Les éditions Timelapse publient des romans d’imaginaire qui jouent sur les perceptions du lectorat.
Cette formule aux contours mouvants, c’est précisément la recette de la maison Timelapse : imaginer une forme éditoriale suffisamment souple pour soutenir les fictions classiques ou inclassables, modèles d’un genre ou formes inédites. Nous l’avons conçue comme un lieu d’expérimentations, où l’expérience littéraire est aussi précieuse que l’expérience du travail collectif.
Nous pensons qu’une maison d’édition soucieuse du contenu des livres qu’elle publie doit l’être tout autant des conditions de travail de ses autrices, de ses auteurs et de toutes celles et ceux qui œuvrent à la publication d’un ouvrage. Ainsi, nous croyons qu’il est bénéfique de voir se développer des maisons d’édition alternatives qui interrogent nos pratiques professionnelles : c’est pourquoi nous avons construit collégialement et lentement une pratique éditoriale que nous appelons « slow édition ».
« On fait toujours assez vite ce que l’on fait assez bien »
Suétone, Vie d’Auguste, XXV,6. « Sat celeriter fieri qudquid fiat satis bene »
Respecter le rythme de chacun et de chacune, accompagner les auteurs ou les autrices, à chaque étape de la création, peaufiner les textes, discuter leur propos, penser la fabrication d’un ouvrage, physique ou numérique, de l’illustration élaborée aux modalités d’impression et de diffusion, créer un lien avec les libraires, privilégier la qualité plutôt que la quantité : la slow édition, c’est un ensemble de pratiques, discutées et coordonnées, qui nous permettront de mettre en lumière des fictions crées dans le respect des individus et de leur travail.

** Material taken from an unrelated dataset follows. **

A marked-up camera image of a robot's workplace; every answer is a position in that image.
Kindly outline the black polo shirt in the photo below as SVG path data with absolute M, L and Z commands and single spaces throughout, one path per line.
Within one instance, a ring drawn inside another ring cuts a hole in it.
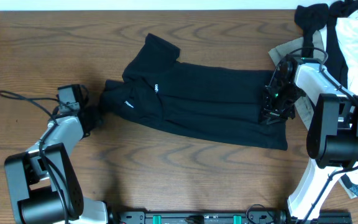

Nous portons donc une attention particulière aux messages véhiculés par nos œuvres, sans exclure pour autant ce qui fait le sel du propos de nos auteurs et de nos autrices, sans oublier par ailleurs que nous publions de la fiction et non des essais politiques ; les formes langagières inédites et les choix esthétiques et génériques serviront des idées fortes, qu’elles soient plaisantes ou, de prime abord, repoussantes, ces expériences littéraires conduiront le lectorat à voir dans la fiction le reflet d’une réalité que l’on interroge.
Ainsi, le ravissement du conte oriental, la violence de l’univers cyber-punk ou la réflexion éthique d’un space opera tourné vers la science(-fiction) trouveront leur place dans une constellation de romans qui ne dit qu’une chose : créer l’imaginaire de demain, c’est d’abord imaginer les conditions matérielles de cet acte de création aujourd’hui.
De la multiplicité des expériences éditoriales
Nous n’avons pas trouvé la formule magique palliant l’ensemble des problèmes que posent les pratiques éditoriales à ce jour ; nous n’avons pas trouvé le secret de la vie éternelle non plus d’ailleurs… Nous n’en avons pas la prétention.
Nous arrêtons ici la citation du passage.